Wasp is the quickest way to create a full-stack app, a web framework that seamlessly sews frontend and backend together, and still is extremely easy to understand. Just a single file pointing to your React pages and your backend functions, no boilerplate. Advanced stuff is built-in, like database, authentication, email sending, asynchronous jobs, and more. When you're done we generate an app that you can self-host, or run in any provider that takes a Docker image (with one-command deploy!).

Get started with Wasp in minutes by following our Quick Start guide.

What are workspaces, anyway?​

In general terms, workspaces are a feature in npm, Yarn, pnpm, and others that provide a way to organize multiple JavaScript packages in a single project, each acting as its own encapsulated unit, but able to depend on one another easily.

Their two main behaviors are: dependencies in common are shared (for example, if two packages depend on react, they both work with the same installed version), and packages can import each other by name (so a pkg-a can just import("pkg-b") without extra ceremony).

Seems simple enough, right? Well, it can be; but the building blocks are quite interesting, and require a bit of a dive into how package managers and Node.js work. The workspaces feature also comes after a long evolution of tooling and JS development practices, so let's start with a bit of history. (You can skip to the next section if you're only interested in the technical aspects.)

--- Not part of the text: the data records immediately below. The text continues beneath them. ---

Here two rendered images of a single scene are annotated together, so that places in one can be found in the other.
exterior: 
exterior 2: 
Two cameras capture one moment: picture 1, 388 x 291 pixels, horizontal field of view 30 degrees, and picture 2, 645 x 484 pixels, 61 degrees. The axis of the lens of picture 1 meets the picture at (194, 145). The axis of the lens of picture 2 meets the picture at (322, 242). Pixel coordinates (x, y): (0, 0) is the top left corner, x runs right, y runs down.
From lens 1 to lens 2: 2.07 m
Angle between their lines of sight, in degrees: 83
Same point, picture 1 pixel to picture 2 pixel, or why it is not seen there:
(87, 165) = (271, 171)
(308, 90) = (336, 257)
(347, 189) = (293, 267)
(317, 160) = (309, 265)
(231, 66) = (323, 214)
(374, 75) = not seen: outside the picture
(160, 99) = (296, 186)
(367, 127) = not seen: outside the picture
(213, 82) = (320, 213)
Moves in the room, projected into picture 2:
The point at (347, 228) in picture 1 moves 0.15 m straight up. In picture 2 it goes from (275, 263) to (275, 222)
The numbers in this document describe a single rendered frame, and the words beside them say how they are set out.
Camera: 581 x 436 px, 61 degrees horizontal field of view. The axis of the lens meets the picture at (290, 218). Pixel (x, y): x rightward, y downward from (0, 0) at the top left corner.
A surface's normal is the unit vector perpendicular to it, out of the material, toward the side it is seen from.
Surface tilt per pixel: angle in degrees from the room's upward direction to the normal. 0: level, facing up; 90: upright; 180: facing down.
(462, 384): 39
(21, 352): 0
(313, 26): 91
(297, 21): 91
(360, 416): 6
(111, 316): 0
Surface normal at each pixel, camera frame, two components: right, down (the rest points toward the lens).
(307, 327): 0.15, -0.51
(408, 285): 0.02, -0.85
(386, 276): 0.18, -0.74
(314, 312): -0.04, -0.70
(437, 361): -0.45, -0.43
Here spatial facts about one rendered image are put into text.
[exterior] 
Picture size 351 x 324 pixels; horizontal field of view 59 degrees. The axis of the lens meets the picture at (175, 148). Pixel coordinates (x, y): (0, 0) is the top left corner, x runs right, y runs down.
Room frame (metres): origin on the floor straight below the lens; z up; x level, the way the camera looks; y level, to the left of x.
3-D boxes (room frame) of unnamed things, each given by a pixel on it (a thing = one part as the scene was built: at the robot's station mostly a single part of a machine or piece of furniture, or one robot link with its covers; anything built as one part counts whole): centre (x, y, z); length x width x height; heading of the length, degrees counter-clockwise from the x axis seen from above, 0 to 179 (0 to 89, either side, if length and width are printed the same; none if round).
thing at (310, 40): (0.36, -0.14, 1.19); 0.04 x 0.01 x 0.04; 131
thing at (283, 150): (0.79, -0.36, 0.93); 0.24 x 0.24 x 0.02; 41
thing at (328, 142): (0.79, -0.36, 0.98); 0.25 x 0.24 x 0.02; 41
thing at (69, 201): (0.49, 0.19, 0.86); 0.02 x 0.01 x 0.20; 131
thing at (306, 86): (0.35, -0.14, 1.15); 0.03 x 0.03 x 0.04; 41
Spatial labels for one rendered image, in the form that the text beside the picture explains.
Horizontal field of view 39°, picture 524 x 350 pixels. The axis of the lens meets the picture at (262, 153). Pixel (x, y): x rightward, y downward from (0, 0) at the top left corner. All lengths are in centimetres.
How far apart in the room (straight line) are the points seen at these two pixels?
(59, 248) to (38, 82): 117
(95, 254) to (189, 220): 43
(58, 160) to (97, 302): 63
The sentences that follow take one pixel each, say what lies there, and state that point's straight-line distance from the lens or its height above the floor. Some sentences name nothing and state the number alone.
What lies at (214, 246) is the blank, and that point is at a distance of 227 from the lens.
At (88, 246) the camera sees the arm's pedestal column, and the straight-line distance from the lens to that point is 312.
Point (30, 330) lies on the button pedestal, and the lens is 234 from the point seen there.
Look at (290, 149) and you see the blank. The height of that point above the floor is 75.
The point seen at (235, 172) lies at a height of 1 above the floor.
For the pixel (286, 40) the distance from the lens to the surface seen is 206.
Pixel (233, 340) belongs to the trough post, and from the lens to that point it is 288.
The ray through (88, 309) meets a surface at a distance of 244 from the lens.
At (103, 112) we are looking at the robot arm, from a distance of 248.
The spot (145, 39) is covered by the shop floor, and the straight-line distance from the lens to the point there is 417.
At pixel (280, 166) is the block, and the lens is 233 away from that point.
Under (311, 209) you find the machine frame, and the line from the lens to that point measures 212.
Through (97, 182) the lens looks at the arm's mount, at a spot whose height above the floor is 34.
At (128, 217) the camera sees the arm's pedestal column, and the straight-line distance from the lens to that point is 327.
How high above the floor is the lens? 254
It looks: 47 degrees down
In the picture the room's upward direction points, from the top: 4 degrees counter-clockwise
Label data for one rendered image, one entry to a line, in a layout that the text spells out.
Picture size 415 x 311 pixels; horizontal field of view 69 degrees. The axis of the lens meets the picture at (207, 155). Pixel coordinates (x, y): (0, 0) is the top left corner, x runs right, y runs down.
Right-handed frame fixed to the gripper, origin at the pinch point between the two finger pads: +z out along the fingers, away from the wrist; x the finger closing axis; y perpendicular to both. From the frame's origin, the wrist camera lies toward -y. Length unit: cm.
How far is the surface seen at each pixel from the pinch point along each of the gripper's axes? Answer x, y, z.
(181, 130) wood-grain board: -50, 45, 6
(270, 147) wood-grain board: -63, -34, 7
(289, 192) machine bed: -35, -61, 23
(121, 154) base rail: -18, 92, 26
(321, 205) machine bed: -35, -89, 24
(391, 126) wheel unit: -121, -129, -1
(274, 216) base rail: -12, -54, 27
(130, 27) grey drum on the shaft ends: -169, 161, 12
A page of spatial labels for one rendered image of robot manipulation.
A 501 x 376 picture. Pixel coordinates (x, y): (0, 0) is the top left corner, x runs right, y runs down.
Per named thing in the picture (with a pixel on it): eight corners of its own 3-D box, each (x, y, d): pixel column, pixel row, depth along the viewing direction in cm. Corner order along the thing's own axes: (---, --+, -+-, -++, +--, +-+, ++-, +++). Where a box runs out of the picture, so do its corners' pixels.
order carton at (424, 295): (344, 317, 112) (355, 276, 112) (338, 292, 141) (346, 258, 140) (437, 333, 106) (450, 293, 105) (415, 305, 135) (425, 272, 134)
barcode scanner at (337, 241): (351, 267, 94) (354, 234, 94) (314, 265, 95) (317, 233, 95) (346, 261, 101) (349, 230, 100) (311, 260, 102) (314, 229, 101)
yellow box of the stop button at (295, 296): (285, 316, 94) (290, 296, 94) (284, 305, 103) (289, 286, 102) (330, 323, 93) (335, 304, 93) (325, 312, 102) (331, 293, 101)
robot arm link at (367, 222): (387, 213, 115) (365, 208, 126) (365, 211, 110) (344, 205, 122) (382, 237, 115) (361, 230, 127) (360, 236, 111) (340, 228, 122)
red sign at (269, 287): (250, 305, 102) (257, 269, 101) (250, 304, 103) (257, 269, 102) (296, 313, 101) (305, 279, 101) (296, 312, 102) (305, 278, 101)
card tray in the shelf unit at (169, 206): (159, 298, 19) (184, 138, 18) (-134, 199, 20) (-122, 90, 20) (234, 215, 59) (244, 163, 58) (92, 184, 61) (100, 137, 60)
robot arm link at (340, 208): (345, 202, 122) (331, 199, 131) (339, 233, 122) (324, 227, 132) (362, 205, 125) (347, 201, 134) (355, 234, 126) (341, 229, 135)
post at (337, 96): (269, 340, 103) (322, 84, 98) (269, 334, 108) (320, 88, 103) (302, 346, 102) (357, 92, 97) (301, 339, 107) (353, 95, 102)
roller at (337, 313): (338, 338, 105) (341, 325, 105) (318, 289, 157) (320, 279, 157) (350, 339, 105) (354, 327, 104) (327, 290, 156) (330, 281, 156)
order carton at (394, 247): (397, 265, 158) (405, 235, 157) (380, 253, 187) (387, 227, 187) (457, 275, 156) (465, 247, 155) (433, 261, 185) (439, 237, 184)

How workspaces came to be​

It seems the second half of the 2010s was when the professionalization of JS development started to trickle down to the average developer. Specifically, the rise of Babel and Webpack gave us a modern development experience, one that more closely resembled what other languages had enjoyed for years. We finally had a proper module system, and the ability to target newer language versions, while still supporting older runtimes.

This started in 2015, when the 6to5 project realized they didn't want to work only on ES6 code, but also on everything that came after it. They renamed themselves to Babel and started working on modularizing the codebase, knowing they'd need well-separated concerns to keep up with the ever-evolving language.

Babel maintainers wanted to distribute the new version as a collection of plugins you could pick and choose, letting you upgrade the parts you cared about and leave the rest untouched. To do that, they split all their code into different packages in a monorepo. That decision kickstarted the development of what would eventually be called workspaces.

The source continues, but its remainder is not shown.